本文素材来自外网，由Matt Heath & Suhail Patel 分享。
My name is Suhail. I am joined by Matt. We're both engineers at Monzo. We spend our time working on the underlying platform powering the bank.
We think that all of these complexities about scaling our infrastructure and making sure that servers are provisioned and databases are available, should be dealt by a specific team so that engineers who are working on the product can focus on building a great bank and not have to worry about their infrastructure. They can essentially focus.
400w Monzo bank account
Heath: Five years ago, a group of people decided to build a bank from the ground up. There are a lot of reasons for that. We wanted to build something that's a bit different, how people manage their money easily, simply.
That means you're competing in a space of, honestly, quite a large number of quite big, very well established banks. When we were trying to work out how we would approach that problem, we wanted to build something that was flexible, and could let our organization flex and scale as we grew. The real question is, with that in mind, where do you start?
I occasionally suggest this would be the approach. You just open your text editor. Start with, new bank file. Then go from there.
Five years ago, I didn't know anything about banking. It's an interesting problem to start from something where you need to work out and understand the domain. Also, work out how you're going to provide the technology underneath that.
With those four main things in mind, we wanted to work out, what are the technology choices that we will make to drive those things. We made a few quite early on.
We use Go as our primary programming language. There's lots of reasons for that. Ultimately, as a language goes, it's quite simple. It's statically typed. It makes it quite easy for us to get people on board. If you're using a language that not many people know, you have to get people up to speed on how to do that. Honestly, if you're working in a company where you have quite a large framework, you already have that problem. You have to get people to understand how your toolset works, and how your framework works, and how they can be effective within your organization.

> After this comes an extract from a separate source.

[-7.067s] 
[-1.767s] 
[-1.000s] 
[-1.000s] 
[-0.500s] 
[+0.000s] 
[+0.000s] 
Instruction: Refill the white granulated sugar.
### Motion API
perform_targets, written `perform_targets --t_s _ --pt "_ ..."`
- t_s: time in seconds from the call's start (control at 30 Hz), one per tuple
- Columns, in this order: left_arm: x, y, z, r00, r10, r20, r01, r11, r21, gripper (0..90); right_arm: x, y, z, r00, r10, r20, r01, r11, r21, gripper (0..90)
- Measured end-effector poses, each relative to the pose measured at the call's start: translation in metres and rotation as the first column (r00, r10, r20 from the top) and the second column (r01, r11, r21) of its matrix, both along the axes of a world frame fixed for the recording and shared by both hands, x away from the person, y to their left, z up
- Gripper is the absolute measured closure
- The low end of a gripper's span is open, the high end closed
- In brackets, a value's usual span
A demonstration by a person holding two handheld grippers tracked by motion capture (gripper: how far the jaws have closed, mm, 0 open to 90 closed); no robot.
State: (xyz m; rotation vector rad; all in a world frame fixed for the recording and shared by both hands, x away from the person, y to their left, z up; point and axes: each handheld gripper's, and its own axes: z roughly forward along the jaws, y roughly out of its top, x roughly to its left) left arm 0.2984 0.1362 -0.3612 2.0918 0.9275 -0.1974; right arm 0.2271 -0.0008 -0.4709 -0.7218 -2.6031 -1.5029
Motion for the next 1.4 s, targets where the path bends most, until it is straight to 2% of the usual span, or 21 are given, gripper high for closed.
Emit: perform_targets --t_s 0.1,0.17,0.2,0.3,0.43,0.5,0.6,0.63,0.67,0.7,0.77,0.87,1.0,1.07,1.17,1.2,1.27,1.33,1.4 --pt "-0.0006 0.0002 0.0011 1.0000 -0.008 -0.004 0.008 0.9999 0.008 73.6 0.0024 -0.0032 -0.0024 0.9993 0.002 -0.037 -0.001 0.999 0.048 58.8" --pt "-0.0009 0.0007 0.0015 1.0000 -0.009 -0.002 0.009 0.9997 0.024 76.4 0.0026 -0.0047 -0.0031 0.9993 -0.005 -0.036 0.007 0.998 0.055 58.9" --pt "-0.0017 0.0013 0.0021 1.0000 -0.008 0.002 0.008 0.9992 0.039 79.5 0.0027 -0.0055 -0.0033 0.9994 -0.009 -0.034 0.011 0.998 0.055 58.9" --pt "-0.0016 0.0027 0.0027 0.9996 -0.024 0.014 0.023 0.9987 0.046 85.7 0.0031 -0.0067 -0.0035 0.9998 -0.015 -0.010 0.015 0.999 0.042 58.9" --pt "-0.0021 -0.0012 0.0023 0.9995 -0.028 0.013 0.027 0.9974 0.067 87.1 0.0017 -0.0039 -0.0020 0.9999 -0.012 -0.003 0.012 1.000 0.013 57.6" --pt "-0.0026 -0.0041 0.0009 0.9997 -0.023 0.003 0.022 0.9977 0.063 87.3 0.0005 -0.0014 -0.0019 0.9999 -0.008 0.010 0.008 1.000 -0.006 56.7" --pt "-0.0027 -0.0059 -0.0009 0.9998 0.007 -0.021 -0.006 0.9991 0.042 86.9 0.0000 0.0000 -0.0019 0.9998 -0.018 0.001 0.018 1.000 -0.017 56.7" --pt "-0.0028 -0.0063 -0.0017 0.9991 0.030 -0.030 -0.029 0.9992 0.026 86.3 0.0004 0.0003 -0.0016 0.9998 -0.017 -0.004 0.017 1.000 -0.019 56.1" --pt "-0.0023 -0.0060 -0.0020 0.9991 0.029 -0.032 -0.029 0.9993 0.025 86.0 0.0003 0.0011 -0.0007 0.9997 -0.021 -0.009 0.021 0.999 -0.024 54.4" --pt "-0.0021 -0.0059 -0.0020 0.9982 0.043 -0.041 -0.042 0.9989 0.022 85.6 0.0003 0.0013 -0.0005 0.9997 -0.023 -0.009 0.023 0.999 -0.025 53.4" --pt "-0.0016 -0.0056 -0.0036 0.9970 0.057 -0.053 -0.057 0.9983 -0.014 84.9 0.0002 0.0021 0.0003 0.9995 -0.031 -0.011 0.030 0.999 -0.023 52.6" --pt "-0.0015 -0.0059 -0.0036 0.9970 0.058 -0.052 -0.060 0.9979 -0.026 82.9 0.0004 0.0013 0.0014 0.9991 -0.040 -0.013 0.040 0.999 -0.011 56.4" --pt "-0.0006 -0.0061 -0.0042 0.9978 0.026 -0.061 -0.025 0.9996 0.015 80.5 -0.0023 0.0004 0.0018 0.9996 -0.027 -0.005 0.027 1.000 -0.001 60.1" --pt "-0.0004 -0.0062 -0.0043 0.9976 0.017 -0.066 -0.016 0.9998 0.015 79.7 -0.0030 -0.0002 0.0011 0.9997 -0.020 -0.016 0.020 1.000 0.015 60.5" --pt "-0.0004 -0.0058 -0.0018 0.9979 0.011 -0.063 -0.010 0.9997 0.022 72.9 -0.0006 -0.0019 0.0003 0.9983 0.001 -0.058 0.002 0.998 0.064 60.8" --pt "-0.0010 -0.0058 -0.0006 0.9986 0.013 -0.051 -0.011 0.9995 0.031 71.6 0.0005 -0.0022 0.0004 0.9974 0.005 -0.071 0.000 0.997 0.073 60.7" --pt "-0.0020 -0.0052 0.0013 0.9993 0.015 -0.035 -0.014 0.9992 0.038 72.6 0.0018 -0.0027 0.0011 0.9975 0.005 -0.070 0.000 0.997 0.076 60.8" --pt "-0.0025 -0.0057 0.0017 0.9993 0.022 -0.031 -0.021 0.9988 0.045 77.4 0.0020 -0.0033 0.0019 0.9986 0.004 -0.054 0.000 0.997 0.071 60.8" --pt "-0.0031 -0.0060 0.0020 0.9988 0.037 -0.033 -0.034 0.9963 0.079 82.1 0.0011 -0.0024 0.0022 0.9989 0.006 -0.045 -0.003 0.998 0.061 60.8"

Go also has some interesting things such as a backwards compatibility guarantee. We've been using Go from the very early versions of Go 1. Every time a new version of Go comes out, it has a guarantee that we can recompile our code, and we basically get all of the improvements. What that means is the garbage collector, for example, has improved several orders of magnitude over the time that we've had our infrastructure running. Every time we recompile it, test that it still works. Then we just get those benefits for free.
The other things that we chose early on, were emphasizing distributed technologies. We didn't want to be in a world where you have one really resilient system, and then a second backup system, and a big lever that you pull but you don't pull very often. Because if you don't exercise those failover modes, how can you know that they work reliably?
We wanted to pick distributed technologies from very early on. We use Cassandra as our database. Back in 2015 Kubernetes wasn't really an option, so we actually used Mesos. Then a bit later in 2016, we revised that, looked around, and it was clear that Kubernetes was the emerging market leader.
Before we expanded into our current account, we switched over to Kubernetes. The thing that we were taking from that is providing an abstraction. An abstraction from underlying infrastructure for our engineers who were building banking systems on top of that.
I think the first version of Kubernetes we've run in production was version 1.2.
For anyone who has used those versions of Kubernetes, that was an interesting time. There were many benefits to moving to Kubernetes. We actually saved loads of money quite quickly.
We had lots of machines that were running Jenkins worker pools, and loads of other things that we couldn't easily run on our Mesos cluster. By moving to Kubernetes, we could use the spare capacity on the cluster to do all of our build jobs and various other things. We could more tightly pack our applications. That saved us a load of money. We shut down loads of other infrastructure.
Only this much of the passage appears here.